━━━━━ Entries supplied
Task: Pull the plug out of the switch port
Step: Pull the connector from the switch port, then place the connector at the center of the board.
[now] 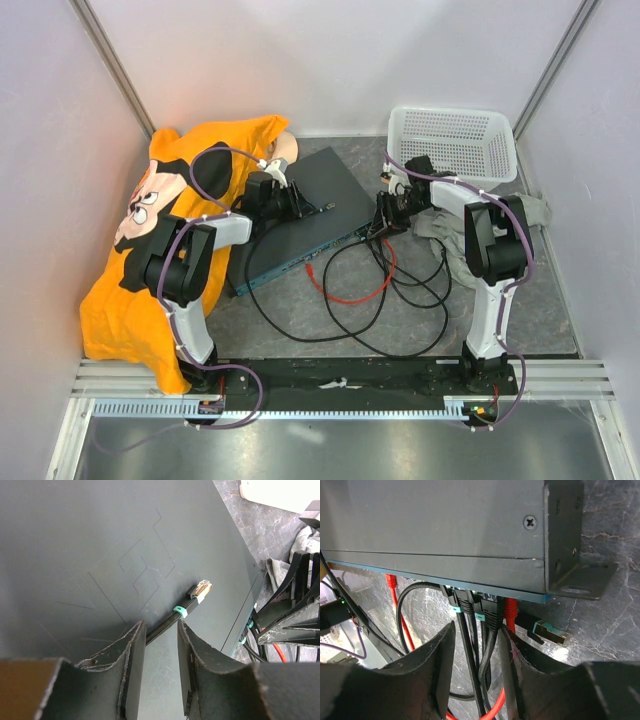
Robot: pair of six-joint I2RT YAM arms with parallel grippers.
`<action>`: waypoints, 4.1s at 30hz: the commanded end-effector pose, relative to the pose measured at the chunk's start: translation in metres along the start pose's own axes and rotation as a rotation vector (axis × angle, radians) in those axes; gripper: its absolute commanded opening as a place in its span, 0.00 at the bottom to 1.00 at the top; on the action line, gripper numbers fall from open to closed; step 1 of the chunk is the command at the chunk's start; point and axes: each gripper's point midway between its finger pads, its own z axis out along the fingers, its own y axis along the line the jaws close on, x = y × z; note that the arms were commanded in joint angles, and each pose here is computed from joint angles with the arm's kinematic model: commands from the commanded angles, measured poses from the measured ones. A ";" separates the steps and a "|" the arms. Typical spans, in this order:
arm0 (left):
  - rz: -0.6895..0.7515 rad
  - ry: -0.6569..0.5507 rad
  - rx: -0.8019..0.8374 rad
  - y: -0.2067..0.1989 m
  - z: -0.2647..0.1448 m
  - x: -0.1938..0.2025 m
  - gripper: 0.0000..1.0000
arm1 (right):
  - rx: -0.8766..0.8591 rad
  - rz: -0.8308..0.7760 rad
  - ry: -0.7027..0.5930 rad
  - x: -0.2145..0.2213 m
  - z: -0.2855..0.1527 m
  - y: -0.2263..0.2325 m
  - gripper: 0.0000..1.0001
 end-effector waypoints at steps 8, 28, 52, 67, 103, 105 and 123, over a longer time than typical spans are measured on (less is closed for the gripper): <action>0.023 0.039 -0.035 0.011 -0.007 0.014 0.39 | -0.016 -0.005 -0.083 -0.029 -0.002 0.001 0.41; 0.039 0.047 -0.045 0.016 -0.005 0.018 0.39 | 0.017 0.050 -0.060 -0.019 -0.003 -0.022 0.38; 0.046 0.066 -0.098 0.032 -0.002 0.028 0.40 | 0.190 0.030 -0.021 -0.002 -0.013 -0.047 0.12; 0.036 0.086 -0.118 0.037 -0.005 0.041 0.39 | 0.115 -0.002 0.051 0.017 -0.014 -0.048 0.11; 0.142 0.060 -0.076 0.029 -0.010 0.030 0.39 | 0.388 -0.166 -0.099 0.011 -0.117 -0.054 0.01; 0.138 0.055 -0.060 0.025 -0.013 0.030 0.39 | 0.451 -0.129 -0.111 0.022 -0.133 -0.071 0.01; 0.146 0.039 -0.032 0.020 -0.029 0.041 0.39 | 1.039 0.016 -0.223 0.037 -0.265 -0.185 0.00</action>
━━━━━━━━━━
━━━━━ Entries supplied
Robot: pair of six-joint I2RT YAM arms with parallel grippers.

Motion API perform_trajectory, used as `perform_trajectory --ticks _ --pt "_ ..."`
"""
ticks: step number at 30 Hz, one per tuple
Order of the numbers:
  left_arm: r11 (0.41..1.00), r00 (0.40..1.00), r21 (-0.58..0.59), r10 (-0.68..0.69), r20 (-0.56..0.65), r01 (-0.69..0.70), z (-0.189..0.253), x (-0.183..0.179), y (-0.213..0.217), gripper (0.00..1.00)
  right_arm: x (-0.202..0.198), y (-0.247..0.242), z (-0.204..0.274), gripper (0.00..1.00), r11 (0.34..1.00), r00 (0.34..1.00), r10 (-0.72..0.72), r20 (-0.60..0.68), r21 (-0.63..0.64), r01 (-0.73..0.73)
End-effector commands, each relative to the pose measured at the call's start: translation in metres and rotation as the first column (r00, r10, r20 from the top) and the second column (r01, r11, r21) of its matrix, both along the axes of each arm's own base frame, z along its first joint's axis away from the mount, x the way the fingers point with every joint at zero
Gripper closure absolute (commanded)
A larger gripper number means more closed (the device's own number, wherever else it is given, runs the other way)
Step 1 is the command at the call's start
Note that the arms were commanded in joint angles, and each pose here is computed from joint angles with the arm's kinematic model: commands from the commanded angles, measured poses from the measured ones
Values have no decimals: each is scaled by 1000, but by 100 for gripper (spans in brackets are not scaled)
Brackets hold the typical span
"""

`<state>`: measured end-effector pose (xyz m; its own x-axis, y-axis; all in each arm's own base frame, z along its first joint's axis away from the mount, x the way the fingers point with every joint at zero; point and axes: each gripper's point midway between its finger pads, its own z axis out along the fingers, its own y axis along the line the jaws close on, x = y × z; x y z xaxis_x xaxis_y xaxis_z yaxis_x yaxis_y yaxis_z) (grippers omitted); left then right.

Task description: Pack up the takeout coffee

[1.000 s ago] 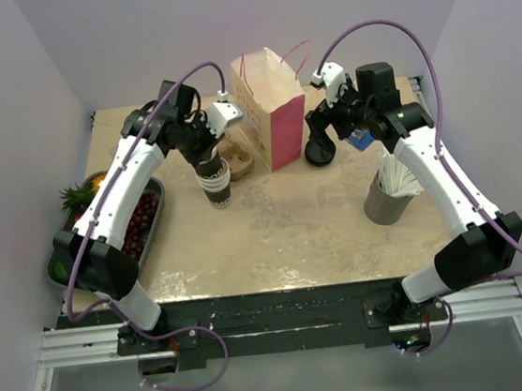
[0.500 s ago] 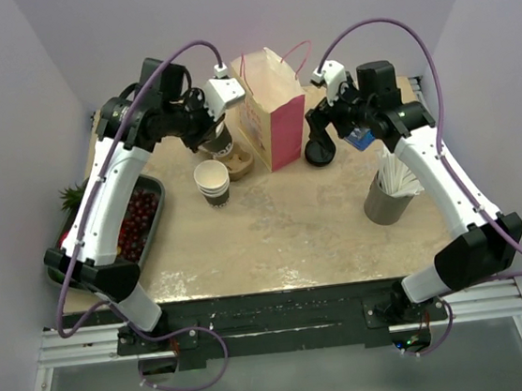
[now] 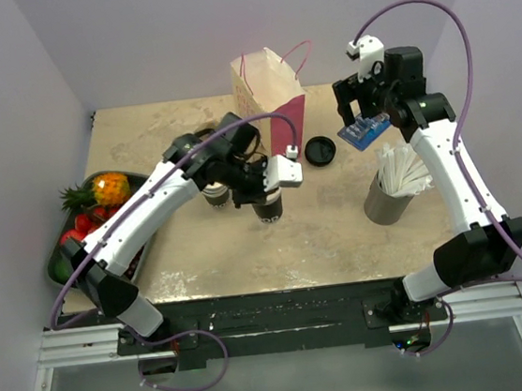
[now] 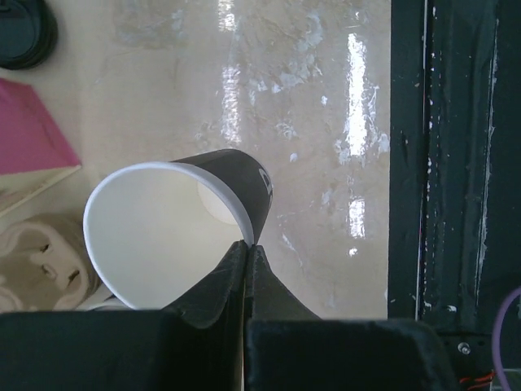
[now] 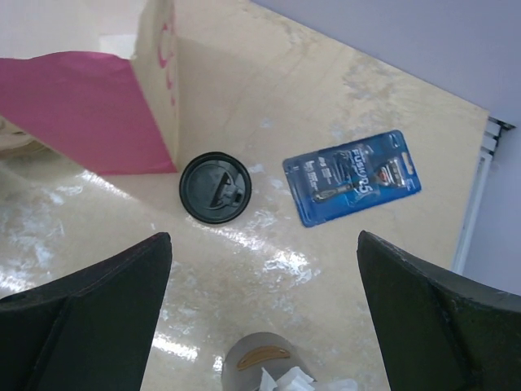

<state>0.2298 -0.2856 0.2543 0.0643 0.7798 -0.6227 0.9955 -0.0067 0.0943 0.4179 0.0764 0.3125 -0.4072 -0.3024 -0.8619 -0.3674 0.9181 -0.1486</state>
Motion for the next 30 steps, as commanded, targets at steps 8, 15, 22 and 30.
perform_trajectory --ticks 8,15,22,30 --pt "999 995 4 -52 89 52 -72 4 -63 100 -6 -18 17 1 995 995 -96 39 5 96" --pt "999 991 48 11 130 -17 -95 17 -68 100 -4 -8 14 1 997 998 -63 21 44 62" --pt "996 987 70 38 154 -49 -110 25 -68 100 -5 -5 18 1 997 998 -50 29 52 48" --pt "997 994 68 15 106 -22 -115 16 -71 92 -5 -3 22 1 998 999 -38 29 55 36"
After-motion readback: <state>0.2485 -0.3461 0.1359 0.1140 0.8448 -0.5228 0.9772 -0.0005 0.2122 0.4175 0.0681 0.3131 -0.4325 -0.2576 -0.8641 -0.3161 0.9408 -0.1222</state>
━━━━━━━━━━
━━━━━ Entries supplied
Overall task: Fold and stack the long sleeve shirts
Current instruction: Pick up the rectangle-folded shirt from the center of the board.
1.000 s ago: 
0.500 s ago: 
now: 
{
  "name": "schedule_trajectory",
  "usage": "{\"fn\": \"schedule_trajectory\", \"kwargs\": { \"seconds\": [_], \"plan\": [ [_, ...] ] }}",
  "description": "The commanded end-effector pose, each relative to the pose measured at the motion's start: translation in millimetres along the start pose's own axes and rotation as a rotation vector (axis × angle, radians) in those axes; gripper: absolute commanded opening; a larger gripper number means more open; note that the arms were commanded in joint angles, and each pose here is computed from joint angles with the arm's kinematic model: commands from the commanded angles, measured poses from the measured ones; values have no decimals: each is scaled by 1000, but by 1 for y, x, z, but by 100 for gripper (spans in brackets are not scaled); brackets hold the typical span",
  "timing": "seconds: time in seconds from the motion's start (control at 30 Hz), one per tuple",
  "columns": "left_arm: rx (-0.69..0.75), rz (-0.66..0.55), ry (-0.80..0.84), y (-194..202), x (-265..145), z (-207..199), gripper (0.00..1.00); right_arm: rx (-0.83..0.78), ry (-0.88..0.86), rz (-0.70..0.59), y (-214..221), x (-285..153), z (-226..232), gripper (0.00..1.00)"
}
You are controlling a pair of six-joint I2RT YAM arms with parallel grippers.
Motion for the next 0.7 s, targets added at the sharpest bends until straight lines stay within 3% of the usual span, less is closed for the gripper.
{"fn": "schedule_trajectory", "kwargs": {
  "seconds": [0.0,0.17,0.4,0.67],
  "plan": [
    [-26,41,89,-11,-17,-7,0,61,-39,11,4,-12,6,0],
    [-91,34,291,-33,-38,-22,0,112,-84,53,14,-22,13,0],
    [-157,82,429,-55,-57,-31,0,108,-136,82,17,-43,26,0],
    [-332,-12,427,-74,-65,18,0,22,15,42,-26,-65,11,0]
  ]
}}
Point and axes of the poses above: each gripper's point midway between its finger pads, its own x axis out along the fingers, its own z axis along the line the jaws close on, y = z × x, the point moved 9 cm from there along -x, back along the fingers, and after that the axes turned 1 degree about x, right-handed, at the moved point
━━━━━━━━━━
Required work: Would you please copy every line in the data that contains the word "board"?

The answer:
Step: Pull the connector from the switch port, then place the connector at the center of the board.
Current instruction: Pick up the rectangle-folded shirt from the center of the board.

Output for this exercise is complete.